Stabile uses Marcy White Russets in LiV vodka, ironically, not the ones grown in his backyard. He used to deal with several farmers but now sources solely from Ray Kioski, who farms just a mile or two down Sound Avenue. Vodka production runs August through April; during those nine months, LiV works through 1.5 millon pounds of Kioski’s tubers.
While Stabile hails from Long Island and has always been passionate about wine and spirits, he took a circuitous path to becoming a vodka inventor. An engineer by training, he worked for start-ups and Fortune 500 companies in Boston and California before coming home to pursue his distilling dream. In the early 2000s, while earning his bread developing other people’s businesses, he moonlit in moonshine, taking distilling classes at Cornell and working stints on east end wineries and at a distillery in Kentucky. By 2005 he was ready to put together a business plan, partnering with longtime pal Dan Pollicino, and pouring all his corporate-earned income into the project. (Stabile bought out Pollicino’s share of the business in 2008. They remain friends.) He found the collapsing potato barn and spent a year and a half, and several million dollars, getting the building up to code.

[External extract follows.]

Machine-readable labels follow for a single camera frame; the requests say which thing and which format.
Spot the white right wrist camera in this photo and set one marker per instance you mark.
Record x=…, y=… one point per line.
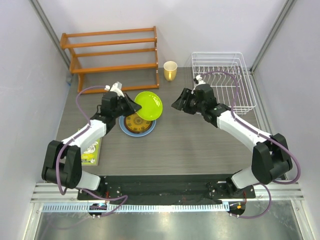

Today the spirits start-up employs a couple full-time distillers and two more people upstairs, but in many respects it’s a one-man operation. Stabile spends a lot of time sorting through potatoes, looking for rocks, and is often on the road, conducting tastings with retail buyers and potential customers. “Half the time I’m in the field,” he explains. “I’m the face of the company.”
The hard work has brought Stabile a long way in a short time. During the business’s first year, when he self-distributed, driving personally to every store and restaurant he serviced, he produced 1,500 cases of vodka. Winebow picked up distribution in 2009 and his output more than tripled, to 5,000 cases. LiV is now sold and poured in 11 states.
On a recent Saturday he was sampling his spirit at the Greene Grape, the popular indie wine shop in Fort Greene, whose owner, Amy Bennett, had discovered LiV by accident at Prime Meats in Carroll Gardens. “Every September I go out for a birthday dinner with my ex-mother-in-law,” Bennett explains. “She ordered her standard cocktail, Grey Goose on the rocks. The server explained to her that they didn’t carry that brand but carried a Long Island vodka made from potatoes. She said fine and when her drink came, I held my breath. She’s particular about her vodka and very brand-loyal. She tasted it and loved it, and then I snuck a sip and loved it, too.”
Stabile has additional elixirs in the pipeline. Last spring he came out with Sorbetta, a line of liqueurs using LiV vodka as a base. A strawberry, an orange and a lemon were the first released, with a lime and a raspberry added in the fall. The berries are locally grown, while the citrus is all sourced from a single grove in Florida. A flavored vodka—strawberry, likely—is in the planning stages for this spring. And some time down the road, Long Island may boast its own whiskey—made of local corn and rye.
Another experiment has him playing nice with the local vintners. Down by the stills is a barrel made of new French oak. Inside, resting for the last year, is a chardonnay from a local winery. (The politic Stabile would not reveal which.) A golden amber in color, it’s a bit hot, but with a lot of flavor and character drawn from the wine; it’s well on its way to becoming Long Island’s first aged brandy.
In fact, there are few categories of spirit that Stabile is not considering. Brooklyn now has its own homegrown gin. How about one for the East End, I suggest. He nods. “There is juniper available,” he notes.
Live from New York: The shiny stills at LiV have won praise that would make Absolut envious. Amy Bennett, owner of the Greene Grape, tasted the vodka at Prime Meats, “loved it,” and has stocked it since.